# Your goal:
Below are records; reproduce exactly the lines from the one that has "(104, 339) to (386, 86): 0.52" through the one that has "The point seen at", ends included, and nothing more.

# Material for this exercise:
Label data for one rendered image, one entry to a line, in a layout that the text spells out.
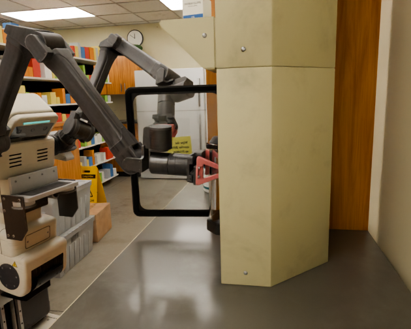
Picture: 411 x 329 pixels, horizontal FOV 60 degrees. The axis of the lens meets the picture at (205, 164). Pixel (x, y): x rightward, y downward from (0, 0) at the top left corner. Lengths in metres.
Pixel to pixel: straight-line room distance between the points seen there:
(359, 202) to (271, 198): 0.47
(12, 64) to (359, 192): 1.05
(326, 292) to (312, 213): 0.17
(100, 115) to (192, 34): 0.34
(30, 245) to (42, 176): 0.26
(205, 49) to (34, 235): 1.04
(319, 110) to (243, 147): 0.21
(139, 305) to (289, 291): 0.32
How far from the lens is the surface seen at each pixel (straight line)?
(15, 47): 1.09
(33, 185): 1.46
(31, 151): 1.47
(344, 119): 1.12
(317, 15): 0.84
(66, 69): 1.00
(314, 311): 0.78
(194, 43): 0.75
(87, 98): 0.97
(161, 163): 0.90
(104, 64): 1.56
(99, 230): 3.68
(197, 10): 0.85
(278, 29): 0.75
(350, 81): 1.12
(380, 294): 0.87
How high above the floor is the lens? 1.36
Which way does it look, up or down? 11 degrees down
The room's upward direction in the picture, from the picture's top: 2 degrees counter-clockwise
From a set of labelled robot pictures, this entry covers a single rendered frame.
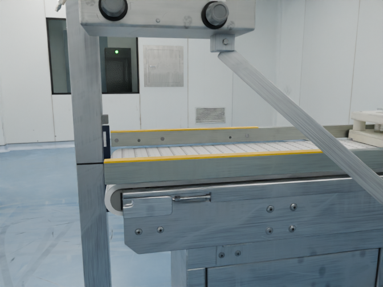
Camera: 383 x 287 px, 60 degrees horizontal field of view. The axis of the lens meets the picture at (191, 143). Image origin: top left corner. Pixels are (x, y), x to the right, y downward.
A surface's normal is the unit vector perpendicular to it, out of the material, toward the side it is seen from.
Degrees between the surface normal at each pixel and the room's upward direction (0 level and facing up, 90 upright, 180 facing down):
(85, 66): 90
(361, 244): 90
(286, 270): 90
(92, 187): 90
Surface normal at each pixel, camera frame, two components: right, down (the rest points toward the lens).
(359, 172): -0.37, 0.12
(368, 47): -0.96, 0.05
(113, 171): 0.20, 0.18
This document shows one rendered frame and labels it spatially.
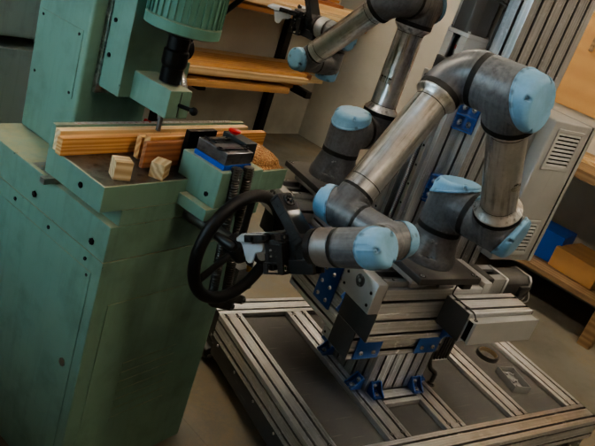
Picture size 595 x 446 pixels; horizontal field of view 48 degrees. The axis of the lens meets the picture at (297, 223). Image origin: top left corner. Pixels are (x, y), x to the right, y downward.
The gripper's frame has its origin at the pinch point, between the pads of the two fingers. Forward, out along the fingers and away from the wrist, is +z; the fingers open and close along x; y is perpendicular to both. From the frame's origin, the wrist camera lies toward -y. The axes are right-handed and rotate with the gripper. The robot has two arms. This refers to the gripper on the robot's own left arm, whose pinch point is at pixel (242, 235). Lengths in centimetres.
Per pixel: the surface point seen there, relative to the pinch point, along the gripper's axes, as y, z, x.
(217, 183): -11.1, 11.1, 4.5
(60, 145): -21.2, 32.3, -20.2
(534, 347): 80, 27, 232
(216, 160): -16.3, 12.0, 5.6
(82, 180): -13.5, 26.7, -19.1
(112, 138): -22.8, 31.7, -7.4
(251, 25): -124, 229, 254
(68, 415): 43, 50, -13
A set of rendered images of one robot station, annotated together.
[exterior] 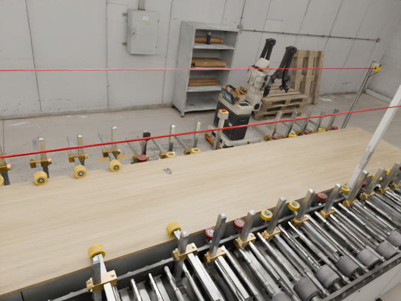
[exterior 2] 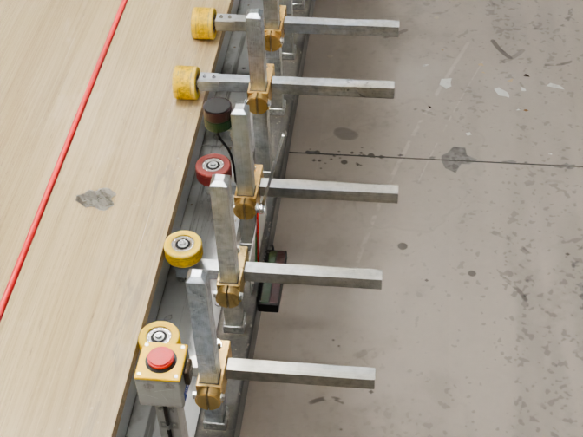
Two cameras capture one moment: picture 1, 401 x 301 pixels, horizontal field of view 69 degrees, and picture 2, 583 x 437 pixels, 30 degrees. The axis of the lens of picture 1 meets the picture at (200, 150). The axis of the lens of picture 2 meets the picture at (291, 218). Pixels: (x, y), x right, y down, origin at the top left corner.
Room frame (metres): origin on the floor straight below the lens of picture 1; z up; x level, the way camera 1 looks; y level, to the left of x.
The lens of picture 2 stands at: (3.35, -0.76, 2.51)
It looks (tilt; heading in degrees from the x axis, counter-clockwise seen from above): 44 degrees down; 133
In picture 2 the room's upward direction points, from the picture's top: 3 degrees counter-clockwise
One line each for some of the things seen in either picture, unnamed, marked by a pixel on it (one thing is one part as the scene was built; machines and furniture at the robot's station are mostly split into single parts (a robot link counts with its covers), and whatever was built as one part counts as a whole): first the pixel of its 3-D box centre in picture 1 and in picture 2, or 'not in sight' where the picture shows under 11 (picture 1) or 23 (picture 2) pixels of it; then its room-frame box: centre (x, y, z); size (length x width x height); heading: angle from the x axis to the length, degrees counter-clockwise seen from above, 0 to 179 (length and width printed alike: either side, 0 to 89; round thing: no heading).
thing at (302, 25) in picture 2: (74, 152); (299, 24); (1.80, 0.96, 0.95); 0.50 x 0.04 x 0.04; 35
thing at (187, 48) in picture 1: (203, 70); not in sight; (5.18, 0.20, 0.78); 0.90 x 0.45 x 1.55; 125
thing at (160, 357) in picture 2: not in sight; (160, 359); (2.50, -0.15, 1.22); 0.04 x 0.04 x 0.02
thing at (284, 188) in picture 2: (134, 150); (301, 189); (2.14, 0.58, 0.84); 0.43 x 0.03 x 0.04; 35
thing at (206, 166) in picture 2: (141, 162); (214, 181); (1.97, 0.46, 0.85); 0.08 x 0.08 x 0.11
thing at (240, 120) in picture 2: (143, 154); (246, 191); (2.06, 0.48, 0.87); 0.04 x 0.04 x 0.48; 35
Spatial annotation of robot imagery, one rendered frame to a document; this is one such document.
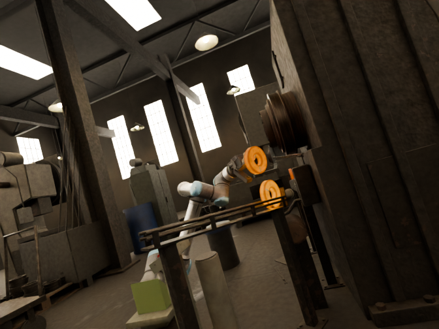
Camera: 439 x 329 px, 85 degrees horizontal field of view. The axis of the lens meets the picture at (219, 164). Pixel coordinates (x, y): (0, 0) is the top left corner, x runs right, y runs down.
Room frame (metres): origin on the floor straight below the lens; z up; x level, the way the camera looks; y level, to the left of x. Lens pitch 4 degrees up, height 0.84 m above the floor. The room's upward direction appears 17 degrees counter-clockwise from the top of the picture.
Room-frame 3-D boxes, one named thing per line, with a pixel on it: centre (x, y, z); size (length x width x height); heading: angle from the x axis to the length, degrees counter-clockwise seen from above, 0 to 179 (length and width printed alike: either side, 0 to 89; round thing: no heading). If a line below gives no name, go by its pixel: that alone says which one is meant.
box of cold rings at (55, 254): (3.92, 2.51, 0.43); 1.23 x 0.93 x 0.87; 165
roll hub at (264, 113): (1.72, -0.41, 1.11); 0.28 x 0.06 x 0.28; 167
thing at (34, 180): (5.22, 4.17, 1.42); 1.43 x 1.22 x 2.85; 82
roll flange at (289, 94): (1.68, -0.59, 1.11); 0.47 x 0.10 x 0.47; 167
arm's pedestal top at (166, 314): (1.79, 0.73, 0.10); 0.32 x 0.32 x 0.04; 78
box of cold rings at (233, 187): (4.53, -0.45, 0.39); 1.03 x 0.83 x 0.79; 81
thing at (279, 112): (1.70, -0.51, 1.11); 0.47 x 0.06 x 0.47; 167
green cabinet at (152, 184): (5.13, 1.52, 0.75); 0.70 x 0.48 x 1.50; 167
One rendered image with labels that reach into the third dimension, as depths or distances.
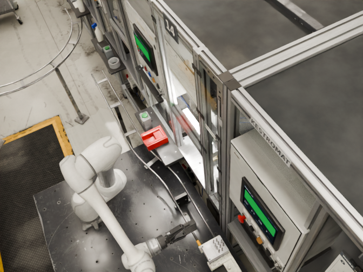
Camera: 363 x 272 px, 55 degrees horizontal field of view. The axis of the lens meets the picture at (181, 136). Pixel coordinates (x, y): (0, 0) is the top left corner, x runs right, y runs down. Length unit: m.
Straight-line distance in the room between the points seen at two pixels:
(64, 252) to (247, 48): 1.78
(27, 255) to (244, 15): 2.69
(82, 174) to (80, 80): 2.80
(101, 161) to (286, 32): 1.04
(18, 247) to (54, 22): 3.31
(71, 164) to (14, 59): 3.57
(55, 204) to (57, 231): 0.21
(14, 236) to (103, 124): 1.39
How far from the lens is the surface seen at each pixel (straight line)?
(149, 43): 1.88
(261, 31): 1.44
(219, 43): 1.38
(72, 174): 1.77
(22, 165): 3.91
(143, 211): 2.46
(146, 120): 2.44
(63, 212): 2.64
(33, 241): 3.44
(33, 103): 4.45
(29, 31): 5.62
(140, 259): 1.79
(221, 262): 2.08
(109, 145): 1.80
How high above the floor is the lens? 2.87
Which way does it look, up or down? 53 degrees down
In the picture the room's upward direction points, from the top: 9 degrees counter-clockwise
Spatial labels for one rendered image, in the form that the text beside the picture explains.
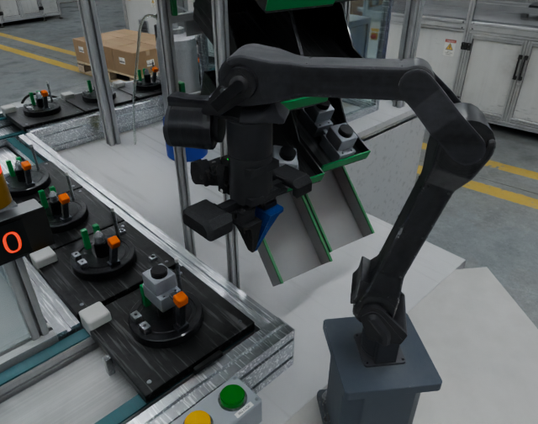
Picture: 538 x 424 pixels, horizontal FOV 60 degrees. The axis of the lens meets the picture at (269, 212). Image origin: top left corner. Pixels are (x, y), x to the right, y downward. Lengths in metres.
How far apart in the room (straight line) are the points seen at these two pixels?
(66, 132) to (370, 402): 1.58
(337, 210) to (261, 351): 0.39
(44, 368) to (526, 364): 0.94
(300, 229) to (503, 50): 3.72
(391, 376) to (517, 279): 2.14
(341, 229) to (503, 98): 3.66
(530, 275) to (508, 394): 1.88
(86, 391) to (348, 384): 0.47
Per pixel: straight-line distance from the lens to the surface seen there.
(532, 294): 2.76
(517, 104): 4.63
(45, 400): 0.95
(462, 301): 1.21
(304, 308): 1.10
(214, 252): 1.27
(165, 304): 0.86
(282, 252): 0.98
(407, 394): 0.74
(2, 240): 0.81
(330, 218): 1.08
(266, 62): 0.52
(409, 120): 2.40
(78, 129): 2.01
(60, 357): 0.98
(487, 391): 1.04
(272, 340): 0.90
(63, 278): 1.10
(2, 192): 0.79
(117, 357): 0.90
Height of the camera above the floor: 1.62
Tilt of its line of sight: 32 degrees down
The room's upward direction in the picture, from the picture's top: straight up
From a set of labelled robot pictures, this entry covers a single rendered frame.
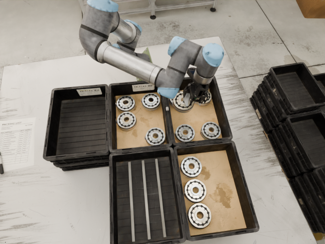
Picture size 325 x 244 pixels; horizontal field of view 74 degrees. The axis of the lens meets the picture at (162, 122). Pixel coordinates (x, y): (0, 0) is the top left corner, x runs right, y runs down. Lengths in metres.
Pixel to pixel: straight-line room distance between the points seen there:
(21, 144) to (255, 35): 2.76
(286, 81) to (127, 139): 1.43
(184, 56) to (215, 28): 2.29
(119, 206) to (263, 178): 0.79
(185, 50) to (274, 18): 2.78
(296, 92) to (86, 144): 1.62
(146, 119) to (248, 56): 1.91
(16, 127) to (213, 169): 1.17
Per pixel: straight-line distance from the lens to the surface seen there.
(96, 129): 1.21
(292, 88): 2.05
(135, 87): 1.23
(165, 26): 3.00
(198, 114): 1.23
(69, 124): 1.27
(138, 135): 1.15
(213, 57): 0.77
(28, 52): 3.05
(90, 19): 0.96
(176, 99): 1.05
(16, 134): 1.54
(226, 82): 1.57
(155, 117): 1.20
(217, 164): 1.14
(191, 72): 0.96
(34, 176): 1.39
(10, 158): 1.49
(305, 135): 2.00
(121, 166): 1.11
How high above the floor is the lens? 1.88
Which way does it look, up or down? 63 degrees down
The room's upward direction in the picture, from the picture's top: 3 degrees clockwise
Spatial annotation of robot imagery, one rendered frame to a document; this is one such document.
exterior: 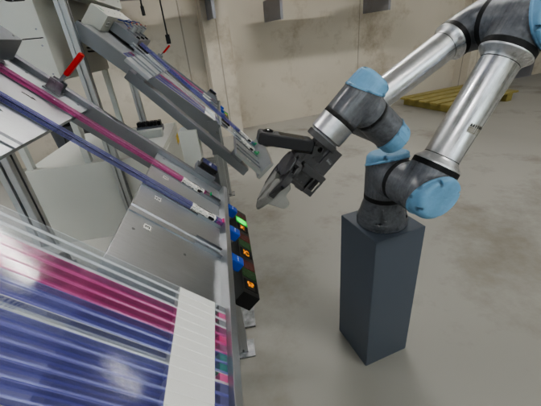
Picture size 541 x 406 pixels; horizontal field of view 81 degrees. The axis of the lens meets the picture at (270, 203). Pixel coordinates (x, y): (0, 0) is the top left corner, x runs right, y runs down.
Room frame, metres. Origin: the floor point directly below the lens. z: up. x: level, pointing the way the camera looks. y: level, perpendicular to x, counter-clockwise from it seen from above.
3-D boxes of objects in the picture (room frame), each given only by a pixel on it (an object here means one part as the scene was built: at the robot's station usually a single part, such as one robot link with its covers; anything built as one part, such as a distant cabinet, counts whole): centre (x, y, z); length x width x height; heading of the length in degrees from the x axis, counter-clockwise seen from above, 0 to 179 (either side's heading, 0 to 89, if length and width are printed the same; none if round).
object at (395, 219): (0.84, -0.34, 0.60); 0.15 x 0.15 x 0.10
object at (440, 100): (4.60, -2.82, 0.06); 1.35 x 0.91 x 0.12; 109
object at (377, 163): (0.83, -0.35, 0.72); 0.13 x 0.12 x 0.14; 17
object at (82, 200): (1.89, 0.70, 0.65); 1.01 x 0.73 x 1.29; 96
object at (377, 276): (0.84, -0.34, 0.28); 0.18 x 0.18 x 0.55; 19
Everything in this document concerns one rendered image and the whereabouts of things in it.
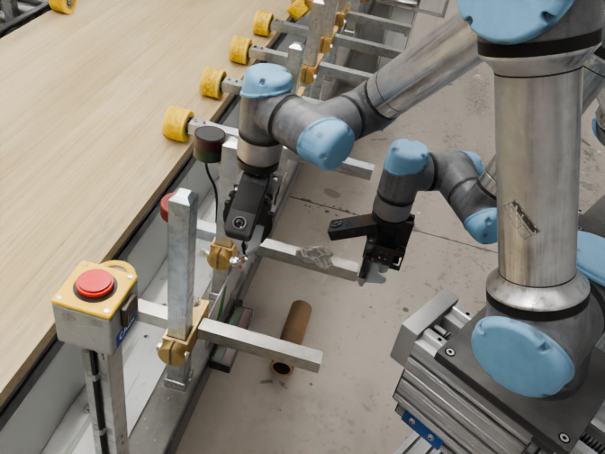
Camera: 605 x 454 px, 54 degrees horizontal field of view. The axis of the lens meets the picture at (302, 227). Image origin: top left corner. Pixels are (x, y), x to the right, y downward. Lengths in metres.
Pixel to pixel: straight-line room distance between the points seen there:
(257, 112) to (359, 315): 1.59
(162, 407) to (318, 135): 0.64
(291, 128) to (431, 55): 0.22
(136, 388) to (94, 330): 0.65
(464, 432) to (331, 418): 1.04
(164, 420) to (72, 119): 0.80
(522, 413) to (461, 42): 0.52
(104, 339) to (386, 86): 0.52
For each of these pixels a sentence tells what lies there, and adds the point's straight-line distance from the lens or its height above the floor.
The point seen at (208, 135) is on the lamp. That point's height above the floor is 1.13.
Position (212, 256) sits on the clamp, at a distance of 1.27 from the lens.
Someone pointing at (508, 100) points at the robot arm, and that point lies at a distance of 0.65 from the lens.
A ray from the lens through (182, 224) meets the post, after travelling 0.94.
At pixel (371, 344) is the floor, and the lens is 2.32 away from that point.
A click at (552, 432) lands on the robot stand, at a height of 1.04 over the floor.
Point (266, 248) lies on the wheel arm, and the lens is 1.31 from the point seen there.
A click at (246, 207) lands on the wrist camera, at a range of 0.97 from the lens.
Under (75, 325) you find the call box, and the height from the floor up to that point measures 1.19.
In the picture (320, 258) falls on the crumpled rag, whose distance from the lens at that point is 1.28.
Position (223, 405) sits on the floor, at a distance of 2.07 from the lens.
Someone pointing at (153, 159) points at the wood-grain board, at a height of 0.90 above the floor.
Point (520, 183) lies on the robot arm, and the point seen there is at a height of 1.40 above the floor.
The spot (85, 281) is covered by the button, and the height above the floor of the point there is 1.23.
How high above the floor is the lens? 1.73
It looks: 39 degrees down
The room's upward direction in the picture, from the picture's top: 11 degrees clockwise
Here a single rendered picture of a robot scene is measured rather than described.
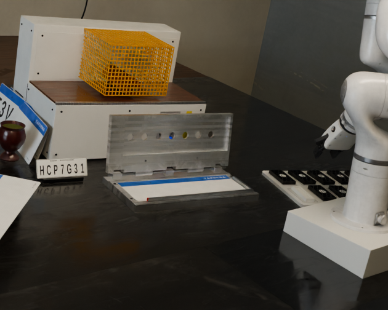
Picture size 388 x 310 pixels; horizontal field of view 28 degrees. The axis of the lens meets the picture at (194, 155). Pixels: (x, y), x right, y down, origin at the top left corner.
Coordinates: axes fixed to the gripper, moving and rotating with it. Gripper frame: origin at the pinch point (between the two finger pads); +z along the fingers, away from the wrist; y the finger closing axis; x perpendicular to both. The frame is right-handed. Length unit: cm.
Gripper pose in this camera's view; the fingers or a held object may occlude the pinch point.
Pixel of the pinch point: (326, 152)
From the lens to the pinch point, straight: 253.7
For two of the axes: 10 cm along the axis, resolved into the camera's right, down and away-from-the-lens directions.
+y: 9.0, 0.2, 4.4
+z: -3.8, 5.7, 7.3
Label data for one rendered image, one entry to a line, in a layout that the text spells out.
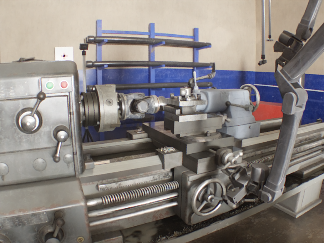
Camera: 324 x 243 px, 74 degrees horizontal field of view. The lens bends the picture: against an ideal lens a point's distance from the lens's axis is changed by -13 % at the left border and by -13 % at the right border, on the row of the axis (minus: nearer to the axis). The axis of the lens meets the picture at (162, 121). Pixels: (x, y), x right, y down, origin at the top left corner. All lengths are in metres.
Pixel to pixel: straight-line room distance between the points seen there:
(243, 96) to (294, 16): 4.38
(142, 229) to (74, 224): 0.52
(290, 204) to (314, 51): 1.89
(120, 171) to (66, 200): 0.30
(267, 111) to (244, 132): 2.57
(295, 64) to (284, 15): 5.31
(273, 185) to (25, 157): 0.97
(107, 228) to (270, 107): 3.46
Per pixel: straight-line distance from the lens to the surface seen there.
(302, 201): 2.52
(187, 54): 5.13
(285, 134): 0.87
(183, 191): 1.23
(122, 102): 1.28
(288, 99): 0.81
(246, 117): 1.73
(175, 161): 1.26
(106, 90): 1.24
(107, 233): 1.34
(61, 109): 1.01
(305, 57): 0.82
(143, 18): 4.76
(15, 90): 1.02
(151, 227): 1.48
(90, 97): 1.25
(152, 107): 1.37
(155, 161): 1.24
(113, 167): 1.18
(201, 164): 1.18
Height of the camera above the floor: 1.28
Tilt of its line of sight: 12 degrees down
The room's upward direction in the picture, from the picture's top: straight up
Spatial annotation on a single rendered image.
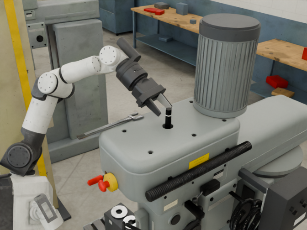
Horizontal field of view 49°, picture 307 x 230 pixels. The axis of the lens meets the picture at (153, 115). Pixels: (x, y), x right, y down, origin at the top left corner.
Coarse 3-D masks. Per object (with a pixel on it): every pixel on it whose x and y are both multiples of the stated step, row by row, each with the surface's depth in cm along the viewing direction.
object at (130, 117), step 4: (136, 112) 119; (128, 116) 117; (132, 116) 117; (140, 116) 117; (120, 120) 114; (124, 120) 114; (128, 120) 115; (108, 124) 112; (112, 124) 112; (116, 124) 112; (120, 124) 113; (96, 128) 110; (100, 128) 110; (104, 128) 110; (108, 128) 111; (88, 132) 107; (92, 132) 108; (96, 132) 108; (80, 136) 105; (84, 136) 106
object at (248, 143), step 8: (240, 144) 119; (248, 144) 119; (224, 152) 114; (232, 152) 115; (240, 152) 116; (208, 160) 111; (216, 160) 111; (224, 160) 112; (192, 168) 107; (200, 168) 107; (208, 168) 108; (176, 176) 104; (184, 176) 103; (192, 176) 105; (160, 184) 101; (168, 184) 100; (176, 184) 101; (184, 184) 104; (152, 192) 97; (160, 192) 98; (168, 192) 100; (152, 200) 97
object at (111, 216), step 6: (120, 204) 187; (108, 210) 183; (114, 210) 181; (120, 210) 183; (126, 210) 181; (108, 216) 179; (114, 216) 177; (120, 216) 178; (126, 216) 179; (132, 216) 178; (108, 222) 181; (114, 222) 176; (120, 222) 176; (126, 222) 174; (108, 228) 184; (114, 228) 178; (120, 228) 173; (126, 228) 171
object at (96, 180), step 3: (96, 177) 117; (99, 177) 117; (102, 177) 118; (90, 180) 115; (93, 180) 116; (96, 180) 116; (99, 180) 117; (102, 180) 118; (87, 183) 116; (90, 183) 115; (93, 183) 116
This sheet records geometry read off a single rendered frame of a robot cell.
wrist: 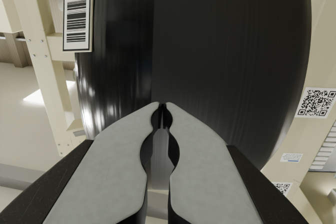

# Task result:
(104, 339) to (386, 86): 0.52
For each of these pixels a sentence tells what lies there, and adds the point's straight-line distance from the lens or its height above the floor.
The point seen at (208, 135) is on the lamp. That point's height above the floor is 1.13.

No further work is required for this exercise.